Damit wird deutlich: Die Landeshauptstadt München und ich als Oberbürgermeister auch ganz persönlich wendet sich in aller Entschiedenheit gegen jede Form von Ausgrenzung gegenüber Lesben, Schwulen, Bisexuellen und Transgendern.“
Grußworte des Orchesters:
„Dieses Regenbogen-Konzert ist ein würdiger Auftakt der Kooperation mit der Münchner Regenbogen-Stiftung“, so Orchestervorstand Stephan Haack. „Die Münchner Philharmoniker setzen hiermit ein klares Zeichen gegen Diskriminierung und für die Gleichstellung von Lesben, Schwulen, Bisexuellen und Transgendern. Vielfalt ist nicht nur in der Musik wichtig, sondern auch im alltäglichen Leben.“
Intendant Paul Müller betont: „Die Gewalt-Attacke gegen Homosexuelle, die jüngst im Glockenbachviertel vorgefallen ist, zeigt uns, wie alltäglich Diskriminierung stattfindet und wie wichtig es ist, seine Stimme dagegen zu erheben. Wir als Orchester der Stadt möchten ein Zeichen für Offenheit und Toleranz setzen. Nicht nur mit diesem Konzert, sondern langfristig. Daher freuen wir uns auf viele weitere Veranstaltungen zusammen mit der Münchner Regenbogen-Stiftung.“
In der Planung sind u.a. Veranstaltungen im Club »Garry Klein« sowie weitere Kammermusikkonzerte und gemeinsame Projekte.
Das Programm:
JEAN SIBELIUS
»Andante festivo« für Streicher und Pauken ad lib.
KATRIN SCHWEIGER
»Schwebend« für Streicher
BENJAMIN BRITTEN
»Frolicsome Finale« (4. Satz) aus »Simple Symphony« op. 4
HANS WERNER HENZE
»Adagio – Tempo eines Trauermarsches« (1. Satz) aus »Der junge Törless« (Fantasia für
Streichsextett)
STEVE REICH
»Duet for two violins and strings« (Solo-Violinen: Doro Bertsch & Ingo Petersen)

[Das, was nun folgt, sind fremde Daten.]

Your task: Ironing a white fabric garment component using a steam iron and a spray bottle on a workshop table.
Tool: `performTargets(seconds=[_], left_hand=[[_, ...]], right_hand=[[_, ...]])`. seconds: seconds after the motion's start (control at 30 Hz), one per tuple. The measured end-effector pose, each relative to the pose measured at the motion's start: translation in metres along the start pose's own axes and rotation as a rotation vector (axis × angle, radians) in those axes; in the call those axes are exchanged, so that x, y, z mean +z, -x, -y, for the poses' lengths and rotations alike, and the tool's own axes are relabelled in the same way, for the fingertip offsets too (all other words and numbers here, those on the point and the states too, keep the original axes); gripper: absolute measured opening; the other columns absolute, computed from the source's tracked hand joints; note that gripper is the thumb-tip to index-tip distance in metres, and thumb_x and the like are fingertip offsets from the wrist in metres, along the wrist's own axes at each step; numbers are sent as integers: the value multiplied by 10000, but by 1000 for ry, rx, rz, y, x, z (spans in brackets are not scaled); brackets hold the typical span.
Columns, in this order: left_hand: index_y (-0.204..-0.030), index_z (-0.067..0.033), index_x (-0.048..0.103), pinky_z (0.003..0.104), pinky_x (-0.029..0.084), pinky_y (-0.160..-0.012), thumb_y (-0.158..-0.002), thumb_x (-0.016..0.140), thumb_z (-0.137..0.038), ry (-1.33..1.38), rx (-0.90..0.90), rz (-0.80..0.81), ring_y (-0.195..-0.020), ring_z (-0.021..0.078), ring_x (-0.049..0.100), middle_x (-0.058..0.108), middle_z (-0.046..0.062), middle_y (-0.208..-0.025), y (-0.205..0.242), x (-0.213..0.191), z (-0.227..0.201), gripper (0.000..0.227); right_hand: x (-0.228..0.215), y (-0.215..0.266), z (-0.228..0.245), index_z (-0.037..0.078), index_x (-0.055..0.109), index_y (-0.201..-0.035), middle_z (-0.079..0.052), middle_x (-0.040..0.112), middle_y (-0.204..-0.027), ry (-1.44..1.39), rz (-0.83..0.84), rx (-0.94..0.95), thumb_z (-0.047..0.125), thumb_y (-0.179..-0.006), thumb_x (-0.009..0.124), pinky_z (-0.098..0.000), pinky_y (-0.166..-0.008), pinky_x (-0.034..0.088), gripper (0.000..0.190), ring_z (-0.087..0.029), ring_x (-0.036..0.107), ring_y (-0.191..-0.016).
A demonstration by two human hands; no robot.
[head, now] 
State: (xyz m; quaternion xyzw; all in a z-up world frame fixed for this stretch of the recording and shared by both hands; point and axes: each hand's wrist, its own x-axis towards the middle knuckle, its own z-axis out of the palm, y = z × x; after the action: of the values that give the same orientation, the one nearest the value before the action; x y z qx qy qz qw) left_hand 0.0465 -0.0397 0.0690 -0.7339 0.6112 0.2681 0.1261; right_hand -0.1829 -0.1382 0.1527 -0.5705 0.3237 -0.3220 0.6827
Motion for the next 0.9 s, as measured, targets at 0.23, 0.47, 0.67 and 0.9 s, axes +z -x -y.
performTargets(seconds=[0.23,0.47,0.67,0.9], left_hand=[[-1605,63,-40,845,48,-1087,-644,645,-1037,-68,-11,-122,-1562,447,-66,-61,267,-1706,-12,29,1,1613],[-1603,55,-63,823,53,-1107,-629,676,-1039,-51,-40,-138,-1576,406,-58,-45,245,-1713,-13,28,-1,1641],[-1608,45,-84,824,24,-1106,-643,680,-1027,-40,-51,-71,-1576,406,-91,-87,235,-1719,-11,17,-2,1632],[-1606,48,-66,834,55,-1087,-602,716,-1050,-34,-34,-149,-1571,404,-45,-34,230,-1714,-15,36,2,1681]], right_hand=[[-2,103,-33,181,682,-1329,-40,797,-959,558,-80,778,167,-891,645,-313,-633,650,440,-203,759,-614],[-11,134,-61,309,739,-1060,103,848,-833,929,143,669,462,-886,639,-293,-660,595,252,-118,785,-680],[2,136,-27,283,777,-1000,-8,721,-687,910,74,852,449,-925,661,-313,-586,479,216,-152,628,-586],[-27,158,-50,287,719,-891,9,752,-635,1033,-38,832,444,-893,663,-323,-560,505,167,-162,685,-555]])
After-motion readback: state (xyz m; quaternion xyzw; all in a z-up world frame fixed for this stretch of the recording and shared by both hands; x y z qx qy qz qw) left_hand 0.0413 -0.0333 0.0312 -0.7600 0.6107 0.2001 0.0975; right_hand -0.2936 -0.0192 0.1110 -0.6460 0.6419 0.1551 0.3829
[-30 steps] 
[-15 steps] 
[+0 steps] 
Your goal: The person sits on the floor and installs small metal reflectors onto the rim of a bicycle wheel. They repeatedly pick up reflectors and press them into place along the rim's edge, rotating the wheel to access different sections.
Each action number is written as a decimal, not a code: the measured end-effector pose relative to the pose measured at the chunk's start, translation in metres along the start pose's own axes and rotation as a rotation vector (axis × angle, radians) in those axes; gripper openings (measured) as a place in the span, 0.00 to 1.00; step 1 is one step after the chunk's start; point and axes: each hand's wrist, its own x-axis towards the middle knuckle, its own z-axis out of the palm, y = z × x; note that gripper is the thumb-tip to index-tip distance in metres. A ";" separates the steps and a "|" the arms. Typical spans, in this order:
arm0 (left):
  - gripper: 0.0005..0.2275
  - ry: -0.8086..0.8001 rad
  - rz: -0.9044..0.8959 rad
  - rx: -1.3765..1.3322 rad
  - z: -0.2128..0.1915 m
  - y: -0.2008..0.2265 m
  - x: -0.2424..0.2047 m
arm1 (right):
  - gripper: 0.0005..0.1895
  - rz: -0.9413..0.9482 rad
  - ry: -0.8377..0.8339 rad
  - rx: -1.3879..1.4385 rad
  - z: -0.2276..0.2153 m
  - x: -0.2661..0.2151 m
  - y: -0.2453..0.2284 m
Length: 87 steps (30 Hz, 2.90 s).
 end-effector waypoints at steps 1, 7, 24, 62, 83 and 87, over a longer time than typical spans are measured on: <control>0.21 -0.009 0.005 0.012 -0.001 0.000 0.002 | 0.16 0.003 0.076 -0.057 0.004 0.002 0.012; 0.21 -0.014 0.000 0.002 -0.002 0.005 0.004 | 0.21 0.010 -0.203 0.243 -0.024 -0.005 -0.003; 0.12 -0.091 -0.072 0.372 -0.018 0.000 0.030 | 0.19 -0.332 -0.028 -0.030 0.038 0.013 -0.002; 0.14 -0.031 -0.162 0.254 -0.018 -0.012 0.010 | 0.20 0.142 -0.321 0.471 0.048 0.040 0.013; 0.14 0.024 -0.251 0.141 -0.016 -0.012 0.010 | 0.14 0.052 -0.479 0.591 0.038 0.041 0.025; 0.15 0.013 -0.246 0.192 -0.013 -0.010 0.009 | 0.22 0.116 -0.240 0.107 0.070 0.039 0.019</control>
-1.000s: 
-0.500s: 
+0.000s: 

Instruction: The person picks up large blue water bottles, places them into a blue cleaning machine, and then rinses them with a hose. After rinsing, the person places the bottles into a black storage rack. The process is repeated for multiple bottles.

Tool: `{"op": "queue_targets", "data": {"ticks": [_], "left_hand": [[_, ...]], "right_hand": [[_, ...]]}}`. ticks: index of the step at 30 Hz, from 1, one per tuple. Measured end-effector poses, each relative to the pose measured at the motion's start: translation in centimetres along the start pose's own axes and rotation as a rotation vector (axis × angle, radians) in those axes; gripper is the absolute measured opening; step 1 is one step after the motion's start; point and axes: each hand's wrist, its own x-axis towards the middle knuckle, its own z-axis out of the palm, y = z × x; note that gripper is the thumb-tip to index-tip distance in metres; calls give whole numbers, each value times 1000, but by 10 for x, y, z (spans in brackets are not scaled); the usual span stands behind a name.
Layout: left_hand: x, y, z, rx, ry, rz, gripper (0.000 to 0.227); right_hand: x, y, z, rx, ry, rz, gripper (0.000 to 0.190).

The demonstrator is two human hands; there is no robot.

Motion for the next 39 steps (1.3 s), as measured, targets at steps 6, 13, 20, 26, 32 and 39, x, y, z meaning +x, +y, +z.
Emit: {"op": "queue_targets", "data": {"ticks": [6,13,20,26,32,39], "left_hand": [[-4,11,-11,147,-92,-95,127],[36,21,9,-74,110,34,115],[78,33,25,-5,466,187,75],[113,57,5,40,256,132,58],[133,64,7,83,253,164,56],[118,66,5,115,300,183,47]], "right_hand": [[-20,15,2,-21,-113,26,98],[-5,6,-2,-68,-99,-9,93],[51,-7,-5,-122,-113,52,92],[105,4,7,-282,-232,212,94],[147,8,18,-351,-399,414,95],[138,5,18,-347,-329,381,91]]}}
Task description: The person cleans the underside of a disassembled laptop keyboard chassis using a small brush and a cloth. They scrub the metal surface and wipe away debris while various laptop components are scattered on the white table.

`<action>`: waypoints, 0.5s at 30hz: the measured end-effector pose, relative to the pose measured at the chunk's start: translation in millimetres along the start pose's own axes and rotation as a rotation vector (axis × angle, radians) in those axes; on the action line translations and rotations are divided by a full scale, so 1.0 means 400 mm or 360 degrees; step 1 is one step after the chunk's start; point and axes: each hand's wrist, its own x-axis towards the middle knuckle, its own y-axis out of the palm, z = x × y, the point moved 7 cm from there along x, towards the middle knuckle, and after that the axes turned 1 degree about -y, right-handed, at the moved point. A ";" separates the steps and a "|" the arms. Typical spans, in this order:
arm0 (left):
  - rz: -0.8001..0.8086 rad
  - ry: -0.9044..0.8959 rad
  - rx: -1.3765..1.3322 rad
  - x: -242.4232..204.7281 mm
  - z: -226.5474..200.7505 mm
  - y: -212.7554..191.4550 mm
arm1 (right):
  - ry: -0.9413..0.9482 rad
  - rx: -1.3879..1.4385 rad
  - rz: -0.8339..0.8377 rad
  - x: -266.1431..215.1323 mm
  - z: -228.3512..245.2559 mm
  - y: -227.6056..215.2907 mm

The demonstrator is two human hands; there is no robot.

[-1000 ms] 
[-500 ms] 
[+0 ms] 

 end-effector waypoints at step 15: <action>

ALEXANDER ZUCKOWSKI/CONCHITA WURST
»Rise like a Phoenix« instrumentiert für Streicher von Alexander Strauch
RAINBOW SOUND ORCHESTRA MUNICH
MARY ELLEN KITCHENS, Dirigentin
ALEXANDER STRAUCH, Dirigent
JOSEPH HAYDN
Quartett g-Moll für zwei Violinen, Viola und Violoncello, op. 74,3; Hob. III: 74, »Reiterquartett«
RALPH VAUGHAN WILLIAMS
String Quartet No. 1 in g minor
JULIAN SHEVLIN, Violine
SIMON FORDHAM, Violine
VALENTIN EICHLER, Viola
DAVID HAUSDORF, Violoncello
Das Rainbow Sound Orchestra Munich
Das Rainbow Sound Orchestra Munich (RSO-M) wurde 2015 auf Initiative der LGBT-Chöre Münchens anlässlich des Various Voices Festivals gegründet, das vom 9. bis 13. Mai 2016 im Münchner Gasteig Kulturzentrum und im öffentlichen Raum stattfinden wird. Von Anfang an teilen sich Mary Ellen Kitchens, Dirigentin und Musikwissenschaftlerin, und Alexander Strauch, Komponist und Dirigent, die künstlerische Leitung des Orchesters. Ihr Ziel ist es, bekannte und unbekannte Musik mit Bezügen zu queeren Themenkreisen oder von LGBT-Komponistinnen und Komponisten oder schlichtweg guter und interessanter Musik aus vergangenen Tagen und der Jetztzeit verschiedenster Genres mit den Musikerinnen und Musikern des RSO-M zu Gehör zu bringen. Das Orchester besteht zwar hauptsächlich aus Mitgliedern mit LGBT-Hintergrund, ist aber auch offen für Leute jeder anderen Identität, die Lust und Freude haben, mit ihnen diese speziellen Programme zu pflegen.